Feliciano, who was pregnant with her first baby at 15, told The News that she used her own experiences to help the clients, calling it a “good feeling” to see the clients progress in their lives and get to where they need to go.
“I love my job,” she said. “I love helping the clients.”
‘What we need right now’
At the annual BPPN retreat at Beaver Hollow in late August, things felt different, but the gathering was needed.
Inside the conference center, Wiggins recalled there being empty tables, because many of the workers gravitated to one table, scooting over and pulling up extra chairs so they could all be together. It was a place to let loose and not be judged.

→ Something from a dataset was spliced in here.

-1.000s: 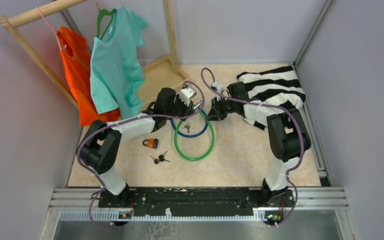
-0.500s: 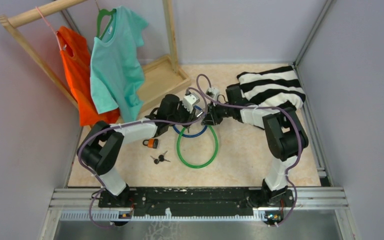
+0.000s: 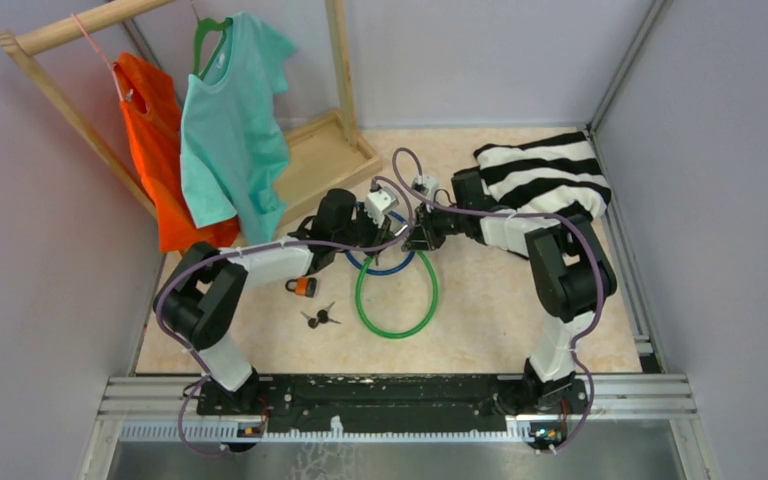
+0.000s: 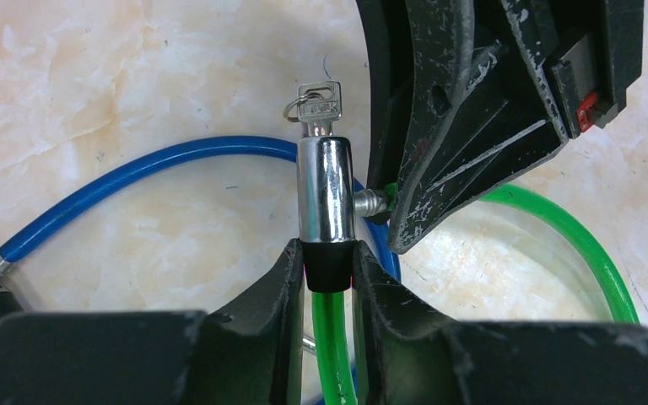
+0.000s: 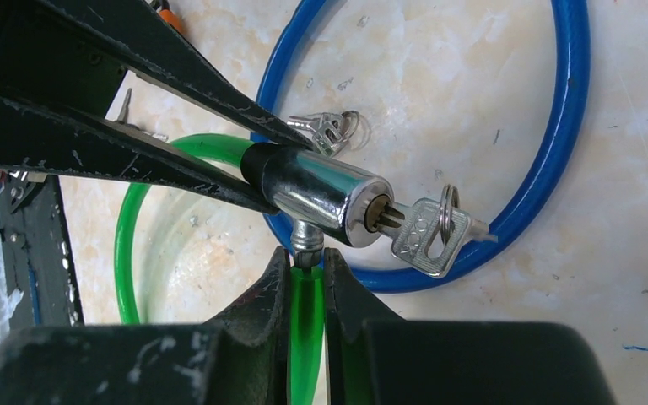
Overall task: Lock with the key
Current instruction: Lock the lock.
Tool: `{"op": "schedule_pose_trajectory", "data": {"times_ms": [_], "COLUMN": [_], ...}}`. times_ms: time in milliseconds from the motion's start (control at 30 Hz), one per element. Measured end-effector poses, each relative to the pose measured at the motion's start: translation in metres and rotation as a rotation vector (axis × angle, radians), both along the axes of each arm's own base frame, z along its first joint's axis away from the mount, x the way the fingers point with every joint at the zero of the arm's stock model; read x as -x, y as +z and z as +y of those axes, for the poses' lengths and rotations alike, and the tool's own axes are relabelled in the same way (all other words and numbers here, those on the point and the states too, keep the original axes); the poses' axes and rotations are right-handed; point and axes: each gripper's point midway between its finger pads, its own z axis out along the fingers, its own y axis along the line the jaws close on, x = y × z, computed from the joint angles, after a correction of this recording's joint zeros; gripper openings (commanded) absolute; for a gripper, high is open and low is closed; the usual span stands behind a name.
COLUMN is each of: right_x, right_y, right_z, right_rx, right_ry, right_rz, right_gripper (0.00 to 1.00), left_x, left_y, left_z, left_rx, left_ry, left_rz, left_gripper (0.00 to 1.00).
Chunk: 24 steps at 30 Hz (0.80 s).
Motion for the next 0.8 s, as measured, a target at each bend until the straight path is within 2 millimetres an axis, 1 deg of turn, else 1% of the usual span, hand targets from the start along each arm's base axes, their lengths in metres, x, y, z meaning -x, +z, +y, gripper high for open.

The Buffalo Prenatal Perinatal Network’s presentation focused less on the new digs and more on its referral-based programming and outreach. The agency’s mission revolves around trained case workers visiting the homes of expecting mothers and sharing resources.
“I feel like we needed it,” said Shayra Rivera, a two-year community health worker, “because we’ve been showing up to work, and we have to be strong. We didn’t literally have a time to let it all go.”
There are difficult moments. Sometimes each step at work feels heavy, filled with agony. It still feels like two puzzle pieces are missing from the Community Health Worker Program, friends and coworkers say.
“This is real-life trauma, like two siblings leaving you – one unexpectedly and one that fought and you didn’t get to say goodbye,” Gibson said.
When she arrives at work, Gibson says she finds herself checking to make sure she sees all of her colleague’s vehicles and that her coworkers are OK.
The reminders of Stokes and Feliciano are all around. In the parking lot, they smile at a mural painted in memory of Stokes.
With the Bills season underway, the team can picture Stokes with her Bills jersey, Bills purse and wearing her Bills socks. Meanwhile, October is breast cancer awareness month, and BPPN goes all out for Halloween – Feliciano’s favorite holiday.
January will be tough, too: Feliciano’s birthday was Jan. 6, while Stokes’ birthday was Jan. 13.
The workers are still grieving and processing and likely will be for some time, if not the rest of their lives. But they’ll have each other.
“I think that our presence with each other is what we need right now,” Wiggins said.